Re: Porting issue with openssl and no /dev/random

On Mon, Oct 29, 2001 at 04:14:20PM -0500,
Tom Lane <tgl(at)sss(dot)pgh(dot)pa(dot)us> wrote:
>
> I believe we discussed this awhile back and decided that it wasn't a
> good idea for Postgres to hack around what is really an OpenSSL bug.
> IIRC, the problem was supposed to be fixed in an upcoming OpenSSL
> release; do you have the latest openssl?

On the particular machine without /dev/random we have openssl-engine-0.9.6a
installed. I looked at the change logs for 0.9.6b and didn't see a change
that would change how it works in this case. I also checked the latest
snapshots for the upcoming 0.9.7 release and things appear to be the same
there. (They will be adding an automatic check for EGD, so that might cover
a larger set of systems.)

The following is from the 0.9.6b documentation:
OpenSSL makes sure that the PRNG state is unique for each thread. On
systems that provide C</dev/urandom>, the randomness device is used
to seed the PRNG transparently. However, on all other systems, the
application is responsible for seeding the PRNG by calling RAND_add(),
L<RAND_egd(3)|RAND_egd(3)>
or L<RAND_load_file(3)|RAND_load_file(3)>.

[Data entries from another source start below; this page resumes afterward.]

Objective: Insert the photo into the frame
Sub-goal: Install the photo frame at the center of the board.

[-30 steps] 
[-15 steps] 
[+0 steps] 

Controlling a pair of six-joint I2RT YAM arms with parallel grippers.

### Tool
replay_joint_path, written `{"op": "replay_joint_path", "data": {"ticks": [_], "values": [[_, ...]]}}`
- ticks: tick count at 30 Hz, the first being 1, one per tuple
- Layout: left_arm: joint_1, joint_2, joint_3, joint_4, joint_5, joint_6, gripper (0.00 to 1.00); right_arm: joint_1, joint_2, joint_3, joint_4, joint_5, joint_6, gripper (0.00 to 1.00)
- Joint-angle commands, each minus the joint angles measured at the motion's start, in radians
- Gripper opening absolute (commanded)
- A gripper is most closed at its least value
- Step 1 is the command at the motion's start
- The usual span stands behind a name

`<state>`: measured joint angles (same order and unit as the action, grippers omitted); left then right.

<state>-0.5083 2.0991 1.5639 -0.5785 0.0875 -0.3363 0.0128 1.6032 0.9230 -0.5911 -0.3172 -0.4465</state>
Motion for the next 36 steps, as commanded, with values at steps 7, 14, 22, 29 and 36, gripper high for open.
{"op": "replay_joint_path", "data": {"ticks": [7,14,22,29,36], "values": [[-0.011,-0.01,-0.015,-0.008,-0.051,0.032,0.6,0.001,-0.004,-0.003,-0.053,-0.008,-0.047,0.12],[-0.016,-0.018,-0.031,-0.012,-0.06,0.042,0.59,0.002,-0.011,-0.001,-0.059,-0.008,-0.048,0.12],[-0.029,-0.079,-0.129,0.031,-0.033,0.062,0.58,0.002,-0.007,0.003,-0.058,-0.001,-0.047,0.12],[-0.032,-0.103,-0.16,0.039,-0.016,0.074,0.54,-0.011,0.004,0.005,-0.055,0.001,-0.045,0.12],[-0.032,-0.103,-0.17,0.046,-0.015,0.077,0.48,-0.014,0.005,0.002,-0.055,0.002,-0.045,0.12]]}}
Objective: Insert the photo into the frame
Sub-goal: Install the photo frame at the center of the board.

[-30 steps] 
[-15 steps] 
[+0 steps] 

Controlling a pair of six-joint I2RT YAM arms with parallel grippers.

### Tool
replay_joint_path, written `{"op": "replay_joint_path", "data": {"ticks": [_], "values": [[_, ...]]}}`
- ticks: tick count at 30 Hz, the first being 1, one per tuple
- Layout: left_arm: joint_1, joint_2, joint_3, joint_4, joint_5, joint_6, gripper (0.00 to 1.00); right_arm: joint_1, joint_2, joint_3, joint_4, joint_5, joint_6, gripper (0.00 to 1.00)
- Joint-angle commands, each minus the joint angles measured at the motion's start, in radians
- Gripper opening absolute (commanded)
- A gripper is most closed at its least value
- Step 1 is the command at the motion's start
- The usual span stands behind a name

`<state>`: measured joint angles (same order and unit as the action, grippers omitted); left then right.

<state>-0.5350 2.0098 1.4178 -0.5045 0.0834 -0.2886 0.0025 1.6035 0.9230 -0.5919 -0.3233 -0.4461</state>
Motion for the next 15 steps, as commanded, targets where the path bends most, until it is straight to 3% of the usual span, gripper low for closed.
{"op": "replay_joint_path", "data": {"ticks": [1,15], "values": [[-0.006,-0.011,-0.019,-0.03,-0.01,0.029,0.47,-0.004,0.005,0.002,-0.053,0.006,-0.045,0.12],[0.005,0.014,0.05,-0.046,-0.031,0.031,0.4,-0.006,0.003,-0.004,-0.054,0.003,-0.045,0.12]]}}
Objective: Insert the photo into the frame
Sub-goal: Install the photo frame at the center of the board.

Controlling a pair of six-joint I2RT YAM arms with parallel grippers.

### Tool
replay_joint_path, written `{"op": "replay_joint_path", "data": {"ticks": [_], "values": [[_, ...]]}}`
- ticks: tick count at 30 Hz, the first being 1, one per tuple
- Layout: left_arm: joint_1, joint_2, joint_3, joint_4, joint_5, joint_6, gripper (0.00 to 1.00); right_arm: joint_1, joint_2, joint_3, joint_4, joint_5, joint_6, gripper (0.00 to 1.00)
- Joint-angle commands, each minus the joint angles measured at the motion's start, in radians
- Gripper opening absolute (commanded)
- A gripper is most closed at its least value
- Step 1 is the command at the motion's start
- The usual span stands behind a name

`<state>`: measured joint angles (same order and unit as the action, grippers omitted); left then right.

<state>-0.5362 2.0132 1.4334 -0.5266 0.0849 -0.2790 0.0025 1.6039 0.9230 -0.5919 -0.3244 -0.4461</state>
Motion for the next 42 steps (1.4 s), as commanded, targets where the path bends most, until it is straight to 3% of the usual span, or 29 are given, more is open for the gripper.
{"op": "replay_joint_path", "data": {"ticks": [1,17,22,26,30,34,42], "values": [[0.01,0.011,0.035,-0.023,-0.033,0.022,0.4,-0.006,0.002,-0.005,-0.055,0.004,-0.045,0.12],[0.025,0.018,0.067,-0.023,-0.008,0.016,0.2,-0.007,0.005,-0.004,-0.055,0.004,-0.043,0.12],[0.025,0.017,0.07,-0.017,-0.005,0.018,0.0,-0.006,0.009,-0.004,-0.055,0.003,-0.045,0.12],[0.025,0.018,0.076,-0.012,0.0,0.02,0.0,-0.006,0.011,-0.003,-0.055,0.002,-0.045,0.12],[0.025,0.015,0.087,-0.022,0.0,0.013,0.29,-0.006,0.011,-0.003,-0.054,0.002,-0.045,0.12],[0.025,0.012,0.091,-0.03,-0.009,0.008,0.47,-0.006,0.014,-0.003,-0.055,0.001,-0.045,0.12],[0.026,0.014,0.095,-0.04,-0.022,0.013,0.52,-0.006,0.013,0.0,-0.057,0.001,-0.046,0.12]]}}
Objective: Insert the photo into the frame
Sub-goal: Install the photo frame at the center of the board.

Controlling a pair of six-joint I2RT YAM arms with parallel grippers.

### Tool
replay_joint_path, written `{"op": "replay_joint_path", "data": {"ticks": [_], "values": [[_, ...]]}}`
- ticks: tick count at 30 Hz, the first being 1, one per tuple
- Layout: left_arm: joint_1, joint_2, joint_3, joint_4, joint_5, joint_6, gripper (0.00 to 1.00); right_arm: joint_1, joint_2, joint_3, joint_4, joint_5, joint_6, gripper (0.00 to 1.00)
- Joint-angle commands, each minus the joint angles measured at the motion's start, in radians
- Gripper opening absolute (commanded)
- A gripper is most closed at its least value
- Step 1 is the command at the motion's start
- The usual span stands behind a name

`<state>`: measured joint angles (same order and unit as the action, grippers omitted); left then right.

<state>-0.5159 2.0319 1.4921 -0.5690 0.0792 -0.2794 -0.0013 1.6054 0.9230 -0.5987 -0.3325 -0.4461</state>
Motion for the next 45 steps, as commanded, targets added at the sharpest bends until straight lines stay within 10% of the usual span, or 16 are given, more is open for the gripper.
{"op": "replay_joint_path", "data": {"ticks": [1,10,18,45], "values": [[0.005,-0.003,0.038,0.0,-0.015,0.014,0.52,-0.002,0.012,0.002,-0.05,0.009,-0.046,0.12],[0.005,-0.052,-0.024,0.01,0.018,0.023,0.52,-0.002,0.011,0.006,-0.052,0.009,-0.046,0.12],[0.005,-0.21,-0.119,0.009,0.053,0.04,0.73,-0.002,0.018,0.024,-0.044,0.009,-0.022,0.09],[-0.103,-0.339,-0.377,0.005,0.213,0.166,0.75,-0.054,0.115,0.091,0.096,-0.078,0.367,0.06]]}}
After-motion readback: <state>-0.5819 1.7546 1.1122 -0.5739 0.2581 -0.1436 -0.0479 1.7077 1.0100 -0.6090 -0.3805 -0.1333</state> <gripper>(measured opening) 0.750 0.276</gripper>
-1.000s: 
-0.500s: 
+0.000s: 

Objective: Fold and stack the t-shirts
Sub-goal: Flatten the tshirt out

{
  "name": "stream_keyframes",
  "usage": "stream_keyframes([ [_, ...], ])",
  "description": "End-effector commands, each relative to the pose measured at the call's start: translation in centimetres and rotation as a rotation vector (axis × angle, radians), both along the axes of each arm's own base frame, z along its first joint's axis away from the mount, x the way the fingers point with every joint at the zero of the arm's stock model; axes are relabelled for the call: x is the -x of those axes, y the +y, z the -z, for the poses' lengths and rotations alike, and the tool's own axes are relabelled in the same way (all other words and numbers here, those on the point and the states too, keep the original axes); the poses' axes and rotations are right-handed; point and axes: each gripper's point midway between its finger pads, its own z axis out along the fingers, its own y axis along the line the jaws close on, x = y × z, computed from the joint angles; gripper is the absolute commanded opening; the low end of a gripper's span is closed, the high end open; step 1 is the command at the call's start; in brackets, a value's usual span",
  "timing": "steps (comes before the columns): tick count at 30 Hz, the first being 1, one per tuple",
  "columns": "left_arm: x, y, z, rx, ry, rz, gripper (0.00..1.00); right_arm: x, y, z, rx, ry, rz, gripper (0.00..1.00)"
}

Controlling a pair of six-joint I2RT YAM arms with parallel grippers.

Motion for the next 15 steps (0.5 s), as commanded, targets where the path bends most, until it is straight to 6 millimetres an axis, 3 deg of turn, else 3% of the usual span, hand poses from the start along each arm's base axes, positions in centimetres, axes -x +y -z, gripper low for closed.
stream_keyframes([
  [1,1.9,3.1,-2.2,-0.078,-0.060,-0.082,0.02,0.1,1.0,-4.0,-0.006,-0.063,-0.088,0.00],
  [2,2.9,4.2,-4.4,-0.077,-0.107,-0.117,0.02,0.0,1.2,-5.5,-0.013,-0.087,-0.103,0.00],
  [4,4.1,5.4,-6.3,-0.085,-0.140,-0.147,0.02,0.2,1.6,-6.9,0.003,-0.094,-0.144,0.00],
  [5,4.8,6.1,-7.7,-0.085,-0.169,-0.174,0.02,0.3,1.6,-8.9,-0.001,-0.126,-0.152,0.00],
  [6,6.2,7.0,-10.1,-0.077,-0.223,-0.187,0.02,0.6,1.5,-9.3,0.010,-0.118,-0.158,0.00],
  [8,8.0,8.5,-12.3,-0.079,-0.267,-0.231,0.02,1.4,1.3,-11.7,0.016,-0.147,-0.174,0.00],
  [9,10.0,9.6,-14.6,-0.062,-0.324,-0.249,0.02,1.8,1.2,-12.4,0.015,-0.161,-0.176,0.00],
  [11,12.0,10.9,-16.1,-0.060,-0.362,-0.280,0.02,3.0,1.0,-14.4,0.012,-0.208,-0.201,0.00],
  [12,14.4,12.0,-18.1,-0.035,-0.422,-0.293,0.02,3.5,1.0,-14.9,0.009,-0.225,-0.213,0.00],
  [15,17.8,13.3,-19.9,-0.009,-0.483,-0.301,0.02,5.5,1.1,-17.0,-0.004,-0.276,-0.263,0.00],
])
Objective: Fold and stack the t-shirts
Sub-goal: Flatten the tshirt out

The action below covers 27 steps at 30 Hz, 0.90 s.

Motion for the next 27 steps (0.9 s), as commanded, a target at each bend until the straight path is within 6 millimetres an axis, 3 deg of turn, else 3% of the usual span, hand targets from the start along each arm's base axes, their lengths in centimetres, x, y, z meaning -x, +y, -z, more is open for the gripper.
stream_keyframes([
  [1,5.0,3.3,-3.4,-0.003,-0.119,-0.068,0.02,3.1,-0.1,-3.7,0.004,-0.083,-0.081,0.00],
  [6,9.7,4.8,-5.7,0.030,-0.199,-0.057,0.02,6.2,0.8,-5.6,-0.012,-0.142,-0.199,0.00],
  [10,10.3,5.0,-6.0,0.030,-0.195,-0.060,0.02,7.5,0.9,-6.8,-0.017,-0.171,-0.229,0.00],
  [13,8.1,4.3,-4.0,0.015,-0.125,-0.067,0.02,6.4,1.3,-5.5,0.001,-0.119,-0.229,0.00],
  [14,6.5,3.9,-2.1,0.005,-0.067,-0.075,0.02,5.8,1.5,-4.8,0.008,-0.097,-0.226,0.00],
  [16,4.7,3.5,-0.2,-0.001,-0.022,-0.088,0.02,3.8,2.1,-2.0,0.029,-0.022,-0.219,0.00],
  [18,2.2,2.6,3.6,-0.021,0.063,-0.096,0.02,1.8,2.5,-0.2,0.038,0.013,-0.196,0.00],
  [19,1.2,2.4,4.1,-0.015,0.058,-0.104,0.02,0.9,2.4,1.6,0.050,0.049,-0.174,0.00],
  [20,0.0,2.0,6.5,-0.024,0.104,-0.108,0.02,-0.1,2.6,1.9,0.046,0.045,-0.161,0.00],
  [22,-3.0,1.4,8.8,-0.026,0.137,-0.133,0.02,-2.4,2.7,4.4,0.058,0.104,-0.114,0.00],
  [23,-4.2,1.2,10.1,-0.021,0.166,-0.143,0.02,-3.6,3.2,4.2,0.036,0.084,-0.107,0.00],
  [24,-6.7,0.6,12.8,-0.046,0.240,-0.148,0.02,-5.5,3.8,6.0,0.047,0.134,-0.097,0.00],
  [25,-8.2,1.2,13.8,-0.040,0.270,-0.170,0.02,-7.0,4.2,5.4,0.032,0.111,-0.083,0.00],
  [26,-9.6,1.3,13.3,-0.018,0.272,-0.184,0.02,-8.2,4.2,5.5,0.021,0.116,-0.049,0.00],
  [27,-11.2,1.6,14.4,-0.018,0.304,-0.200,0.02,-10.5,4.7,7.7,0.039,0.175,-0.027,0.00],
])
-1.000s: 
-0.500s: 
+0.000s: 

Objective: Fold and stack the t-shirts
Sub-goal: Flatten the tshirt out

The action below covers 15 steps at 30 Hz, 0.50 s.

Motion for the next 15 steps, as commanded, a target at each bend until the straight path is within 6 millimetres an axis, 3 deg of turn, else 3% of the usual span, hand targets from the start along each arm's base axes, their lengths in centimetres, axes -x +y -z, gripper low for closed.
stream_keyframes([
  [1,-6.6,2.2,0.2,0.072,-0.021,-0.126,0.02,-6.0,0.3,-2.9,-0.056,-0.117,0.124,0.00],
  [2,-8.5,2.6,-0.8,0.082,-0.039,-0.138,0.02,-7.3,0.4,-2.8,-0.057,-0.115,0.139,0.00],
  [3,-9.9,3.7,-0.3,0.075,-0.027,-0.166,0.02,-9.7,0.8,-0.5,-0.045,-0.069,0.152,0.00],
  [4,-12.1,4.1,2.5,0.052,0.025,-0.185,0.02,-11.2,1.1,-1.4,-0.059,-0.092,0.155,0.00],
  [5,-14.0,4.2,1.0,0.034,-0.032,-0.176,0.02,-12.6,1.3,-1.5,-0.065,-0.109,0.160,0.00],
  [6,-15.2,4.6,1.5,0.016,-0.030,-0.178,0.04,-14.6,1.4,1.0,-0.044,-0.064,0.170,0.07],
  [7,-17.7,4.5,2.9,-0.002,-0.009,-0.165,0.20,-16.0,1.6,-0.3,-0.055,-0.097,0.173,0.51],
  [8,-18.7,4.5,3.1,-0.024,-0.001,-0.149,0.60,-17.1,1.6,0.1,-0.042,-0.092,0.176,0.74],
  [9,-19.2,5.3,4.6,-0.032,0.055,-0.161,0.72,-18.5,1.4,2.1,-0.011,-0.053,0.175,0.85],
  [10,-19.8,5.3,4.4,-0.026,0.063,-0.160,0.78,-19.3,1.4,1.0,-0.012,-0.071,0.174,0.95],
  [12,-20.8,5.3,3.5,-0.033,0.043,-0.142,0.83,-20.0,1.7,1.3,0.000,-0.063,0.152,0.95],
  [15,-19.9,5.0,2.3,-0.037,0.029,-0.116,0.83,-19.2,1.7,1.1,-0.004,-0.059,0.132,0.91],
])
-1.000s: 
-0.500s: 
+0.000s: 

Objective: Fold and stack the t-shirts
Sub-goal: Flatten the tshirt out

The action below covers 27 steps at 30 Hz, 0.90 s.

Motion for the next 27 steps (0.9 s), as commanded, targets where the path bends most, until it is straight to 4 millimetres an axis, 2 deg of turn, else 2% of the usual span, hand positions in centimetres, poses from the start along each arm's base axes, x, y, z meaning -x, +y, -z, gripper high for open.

It looks like they consider not running without seeding the PRNG a feature
and that this isn't something likely to change soon. If you want to override
their decision, I think the simplest solution is to call RAND_seed with
some (not necessarily random) data. That should be pretty portable.
Their FAQ says only 128 bits of entropy are needed to pass the seed check.